I'm 100% sure that the same can be said for other sites of a common parentage. Google is just a favorite example of a company that likes to look over your shoulder, and which is frequently subpoenaed for legal proof of someone's interest in a person, place or thing.

If I actually cared what my government thought of the websites I visit I may have put more effort into learning about tor, but I can't really say I care enough to bother.

----------

## toralf

The Tor Browser is based on Firefox.

Run https://tails.boum.org in a virtual machine if you need more anonymity.

Finally anonymity != dark net - the former is a technical thing, the later a social one.

Just my 2ct.

----------

## Fulgurance

And, little question. I think Tor only is not sufficient, is it recommanded to add VPN ? (i think tor isn't VPN)

----------

## 1clue

https://www.torproject.org/about/overview.html.en

Tor does what a VPN does, only supposedly better since it makes multiple hops from point to point.

----------

## Fitzcarraldo

These two pages seem to have a good comparison between the differences, and the pros and cons:

Differences between using Tor browser and VPN

Tor vs. VPN - What are the differences between the two

----------

## 1clue

 *Fitzcarraldo wrote:*   

> These two pages seem to have a good comparison between the differences, and the pros and cons:
> 
> Differences between using Tor browser and VPN
> 
> Tor vs.
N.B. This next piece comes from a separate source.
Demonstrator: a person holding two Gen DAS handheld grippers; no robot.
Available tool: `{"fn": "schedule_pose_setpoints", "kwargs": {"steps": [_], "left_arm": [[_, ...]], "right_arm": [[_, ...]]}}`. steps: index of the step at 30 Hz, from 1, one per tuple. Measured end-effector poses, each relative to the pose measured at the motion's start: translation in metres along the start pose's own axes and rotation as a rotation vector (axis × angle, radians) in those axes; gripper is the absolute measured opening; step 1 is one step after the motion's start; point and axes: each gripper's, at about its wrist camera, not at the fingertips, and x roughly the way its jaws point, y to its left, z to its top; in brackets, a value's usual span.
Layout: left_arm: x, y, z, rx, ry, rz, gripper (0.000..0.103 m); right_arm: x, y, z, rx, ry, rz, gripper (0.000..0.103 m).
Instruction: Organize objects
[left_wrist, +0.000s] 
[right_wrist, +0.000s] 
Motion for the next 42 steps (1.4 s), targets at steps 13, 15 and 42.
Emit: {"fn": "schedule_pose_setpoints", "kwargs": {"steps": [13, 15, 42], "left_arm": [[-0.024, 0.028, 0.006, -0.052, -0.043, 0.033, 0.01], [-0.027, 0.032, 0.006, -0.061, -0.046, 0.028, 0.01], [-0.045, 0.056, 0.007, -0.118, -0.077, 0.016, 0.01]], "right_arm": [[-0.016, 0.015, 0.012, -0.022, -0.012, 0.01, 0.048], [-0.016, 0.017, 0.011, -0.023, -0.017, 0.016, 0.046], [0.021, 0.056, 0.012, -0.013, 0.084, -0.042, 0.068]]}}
VPN - What are the differences between the two

 

Very nice!

Neither actually focuses on the real issue with both approaches though: If you ever connected to your destination site or one of its siblings with the browser you're using, then there can be a cookie/token which can be retrieved from the destination server, and they can know who you are. They can use logs from your connection on the open Internet to get your physical location.
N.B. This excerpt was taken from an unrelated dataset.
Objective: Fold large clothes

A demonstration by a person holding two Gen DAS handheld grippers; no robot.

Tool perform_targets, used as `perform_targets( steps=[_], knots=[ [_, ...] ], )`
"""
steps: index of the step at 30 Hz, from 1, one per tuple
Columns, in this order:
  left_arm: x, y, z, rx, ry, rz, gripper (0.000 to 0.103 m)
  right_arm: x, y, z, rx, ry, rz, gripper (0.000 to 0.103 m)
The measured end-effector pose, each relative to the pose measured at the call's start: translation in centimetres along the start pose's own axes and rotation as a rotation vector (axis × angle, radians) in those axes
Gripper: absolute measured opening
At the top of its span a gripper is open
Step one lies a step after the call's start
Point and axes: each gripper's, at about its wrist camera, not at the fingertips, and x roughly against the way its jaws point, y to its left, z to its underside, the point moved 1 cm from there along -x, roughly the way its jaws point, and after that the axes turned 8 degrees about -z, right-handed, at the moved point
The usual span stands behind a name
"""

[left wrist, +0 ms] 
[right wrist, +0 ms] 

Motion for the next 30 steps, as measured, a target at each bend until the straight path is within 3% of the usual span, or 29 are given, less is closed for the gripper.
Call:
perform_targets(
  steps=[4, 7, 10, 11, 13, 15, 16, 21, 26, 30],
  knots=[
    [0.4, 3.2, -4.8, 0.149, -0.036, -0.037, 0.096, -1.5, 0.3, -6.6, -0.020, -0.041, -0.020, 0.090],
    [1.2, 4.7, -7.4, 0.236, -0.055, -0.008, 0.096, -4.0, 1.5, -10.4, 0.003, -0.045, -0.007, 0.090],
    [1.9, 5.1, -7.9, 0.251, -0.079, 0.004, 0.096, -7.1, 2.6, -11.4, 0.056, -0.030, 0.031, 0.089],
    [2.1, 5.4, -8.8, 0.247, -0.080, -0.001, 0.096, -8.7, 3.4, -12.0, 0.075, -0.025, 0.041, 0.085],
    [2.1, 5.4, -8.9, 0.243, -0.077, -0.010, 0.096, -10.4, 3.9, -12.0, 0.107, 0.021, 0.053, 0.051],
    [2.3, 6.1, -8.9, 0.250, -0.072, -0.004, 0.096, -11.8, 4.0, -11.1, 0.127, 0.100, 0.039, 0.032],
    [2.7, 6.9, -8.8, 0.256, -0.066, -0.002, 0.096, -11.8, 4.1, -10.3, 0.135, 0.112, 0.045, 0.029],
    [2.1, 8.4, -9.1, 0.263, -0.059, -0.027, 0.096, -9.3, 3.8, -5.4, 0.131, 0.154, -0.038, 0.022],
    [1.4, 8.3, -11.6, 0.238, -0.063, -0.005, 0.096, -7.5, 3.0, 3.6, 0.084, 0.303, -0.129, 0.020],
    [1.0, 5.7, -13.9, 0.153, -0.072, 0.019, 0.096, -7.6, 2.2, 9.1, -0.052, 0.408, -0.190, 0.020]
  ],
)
Cookies and such are categorized by the site which creates them. Your browser does not care if the cookie was set over the open Internet and then retrieved through TOR, but if you're going through the effort to use TOR then you most likely care about those things a lot.

Likewise automatically filled out forms, security credentials and whatever else saved by your browser can undo everything you were hoping for by using TOR in the first place.

Sorry I said all this earlier, but this point is important. By the time you get to the destination site, there's really no difference between using a VPN or TOR, or going straight there. The only thing that really changes is where your apparent IP address is, and how easily your network packets can be backtracked to their origin. The payload can be seen at the remote site, decrypted. If you have compromising information there, and somebody you don't like is watching, then they know who you are and what you did.

----------

## The Doctor

 *1clue wrote:*   

> The only thing that really changes is where your apparent IP address is, and how easily your network packets can be backtracked to their origin.

 In other words, if you want to do anything requiring a log in, use your browser for tor and non tor traffic, etc. then it makes no difference. One big warning with tor is not to use it for anything involving money as there is a real risk of it being stolen.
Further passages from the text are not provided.